Records provided:

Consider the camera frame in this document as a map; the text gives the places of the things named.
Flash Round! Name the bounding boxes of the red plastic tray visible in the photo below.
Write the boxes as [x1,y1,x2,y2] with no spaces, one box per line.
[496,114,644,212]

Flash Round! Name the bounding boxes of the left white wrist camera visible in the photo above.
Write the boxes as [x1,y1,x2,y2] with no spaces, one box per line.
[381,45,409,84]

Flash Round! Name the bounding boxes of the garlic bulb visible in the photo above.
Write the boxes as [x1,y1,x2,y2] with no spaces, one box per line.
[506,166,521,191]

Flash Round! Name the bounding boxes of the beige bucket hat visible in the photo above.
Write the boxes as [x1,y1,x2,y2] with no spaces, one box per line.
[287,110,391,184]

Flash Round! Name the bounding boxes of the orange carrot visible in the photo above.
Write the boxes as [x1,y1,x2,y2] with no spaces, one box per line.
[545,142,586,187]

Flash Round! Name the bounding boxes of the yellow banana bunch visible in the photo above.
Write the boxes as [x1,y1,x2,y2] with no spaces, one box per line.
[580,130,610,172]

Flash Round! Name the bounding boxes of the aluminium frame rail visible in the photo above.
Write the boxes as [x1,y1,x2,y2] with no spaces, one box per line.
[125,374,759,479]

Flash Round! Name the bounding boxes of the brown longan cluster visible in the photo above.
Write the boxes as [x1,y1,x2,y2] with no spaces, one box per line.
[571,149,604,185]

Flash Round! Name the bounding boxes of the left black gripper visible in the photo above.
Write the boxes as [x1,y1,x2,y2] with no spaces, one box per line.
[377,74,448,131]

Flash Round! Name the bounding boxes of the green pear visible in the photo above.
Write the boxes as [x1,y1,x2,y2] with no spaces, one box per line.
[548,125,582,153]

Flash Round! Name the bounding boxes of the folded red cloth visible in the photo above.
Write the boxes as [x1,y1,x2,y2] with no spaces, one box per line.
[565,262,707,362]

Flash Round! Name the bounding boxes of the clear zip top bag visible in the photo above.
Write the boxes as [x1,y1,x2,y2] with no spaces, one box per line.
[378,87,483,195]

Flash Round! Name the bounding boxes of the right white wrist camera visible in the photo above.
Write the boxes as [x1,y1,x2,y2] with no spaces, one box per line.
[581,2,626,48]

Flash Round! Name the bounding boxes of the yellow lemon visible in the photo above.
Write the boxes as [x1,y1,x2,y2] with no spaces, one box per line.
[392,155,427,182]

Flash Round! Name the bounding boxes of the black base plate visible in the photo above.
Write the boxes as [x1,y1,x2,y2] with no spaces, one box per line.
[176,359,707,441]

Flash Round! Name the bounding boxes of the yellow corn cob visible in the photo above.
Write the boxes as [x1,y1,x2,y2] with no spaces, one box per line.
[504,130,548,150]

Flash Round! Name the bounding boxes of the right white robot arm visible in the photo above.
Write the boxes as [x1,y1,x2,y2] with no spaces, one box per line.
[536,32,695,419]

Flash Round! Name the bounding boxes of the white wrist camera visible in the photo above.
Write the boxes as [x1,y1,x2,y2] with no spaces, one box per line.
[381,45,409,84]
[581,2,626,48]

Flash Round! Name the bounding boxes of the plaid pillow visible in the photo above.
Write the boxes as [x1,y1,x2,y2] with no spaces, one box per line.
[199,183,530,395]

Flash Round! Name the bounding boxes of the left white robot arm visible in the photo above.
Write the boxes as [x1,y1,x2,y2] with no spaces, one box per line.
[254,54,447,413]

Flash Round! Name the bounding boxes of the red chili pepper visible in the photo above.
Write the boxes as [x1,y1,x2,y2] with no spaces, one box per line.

Exercise details:
Leaving nothing out, print each line above exactly.

Completed task:
Consider the camera frame in this document as a map; the text gives the places of the things named.
Flash Round! Name the bounding boxes of the red plastic tray visible in the photo below.
Write the boxes as [x1,y1,x2,y2] with no spaces, one box per line.
[496,114,644,212]

Flash Round! Name the bounding boxes of the left white wrist camera visible in the photo above.
Write the boxes as [x1,y1,x2,y2] with no spaces, one box per line.
[381,45,409,84]

Flash Round! Name the bounding boxes of the garlic bulb visible in the photo above.
Write the boxes as [x1,y1,x2,y2] with no spaces, one box per line.
[506,166,521,191]

Flash Round! Name the bounding boxes of the beige bucket hat visible in the photo above.
Write the boxes as [x1,y1,x2,y2] with no spaces, one box per line.
[287,110,391,184]

Flash Round! Name the bounding boxes of the orange carrot visible in the photo above.
Write the boxes as [x1,y1,x2,y2] with no spaces, one box per line.
[545,142,586,187]

Flash Round! Name the bounding boxes of the yellow banana bunch visible in the photo above.
Write the boxes as [x1,y1,x2,y2] with no spaces, one box per line.
[580,130,610,172]

Flash Round! Name the bounding boxes of the aluminium frame rail visible in the photo above.
Write the boxes as [x1,y1,x2,y2] with no spaces, one box per line.
[125,374,759,479]

Flash Round! Name the bounding boxes of the brown longan cluster visible in the photo above.
Write the boxes as [x1,y1,x2,y2] with no spaces, one box per line.
[571,149,604,185]

Flash Round! Name the bounding boxes of the left black gripper visible in the photo above.
Write the boxes as [x1,y1,x2,y2] with no spaces, one box per line.
[377,74,448,131]

Flash Round! Name the bounding boxes of the green pear visible in the photo above.
Write the boxes as [x1,y1,x2,y2] with no spaces, one box per line.
[548,125,582,153]

Flash Round! Name the bounding boxes of the folded red cloth visible in the photo above.
Write the boxes as [x1,y1,x2,y2] with no spaces, one box per line.
[565,262,707,362]

Flash Round! Name the bounding boxes of the clear zip top bag visible in the photo above.
Write the boxes as [x1,y1,x2,y2] with no spaces, one box per line.
[378,87,483,195]

Flash Round! Name the bounding boxes of the right white wrist camera visible in the photo above.
Write the boxes as [x1,y1,x2,y2] with no spaces, one box per line.
[581,2,626,48]

Flash Round! Name the bounding boxes of the yellow lemon visible in the photo above.
Write the boxes as [x1,y1,x2,y2] with no spaces, one box per line.
[392,155,427,182]

Flash Round! Name the bounding boxes of the black base plate visible in the photo above.
Write the boxes as [x1,y1,x2,y2] with no spaces, one box per line.
[176,359,707,441]

Flash Round! Name the bounding boxes of the yellow corn cob visible in the photo above.
Write the boxes as [x1,y1,x2,y2] with no spaces, one box per line.
[504,130,548,150]

Flash Round! Name the bounding boxes of the right white robot arm visible in the photo above.
Write the boxes as [x1,y1,x2,y2] with no spaces, one box per line.
[536,32,695,419]

Flash Round! Name the bounding boxes of the white wrist camera visible in the photo above.
Write the boxes as [x1,y1,x2,y2] with no spaces, one box per line.
[381,45,409,84]
[581,2,626,48]

Flash Round! Name the bounding boxes of the plaid pillow visible in the photo above.
Write the boxes as [x1,y1,x2,y2] with no spaces, one box per line.
[199,183,530,395]

Flash Round! Name the bounding boxes of the left white robot arm visible in the photo above.
Write the boxes as [x1,y1,x2,y2] with no spaces, one box per line.
[254,54,447,413]

Flash Round! Name the bounding boxes of the red chili pepper visible in the photo above.
Write the boxes as [x1,y1,x2,y2] with no spaces, one box per line.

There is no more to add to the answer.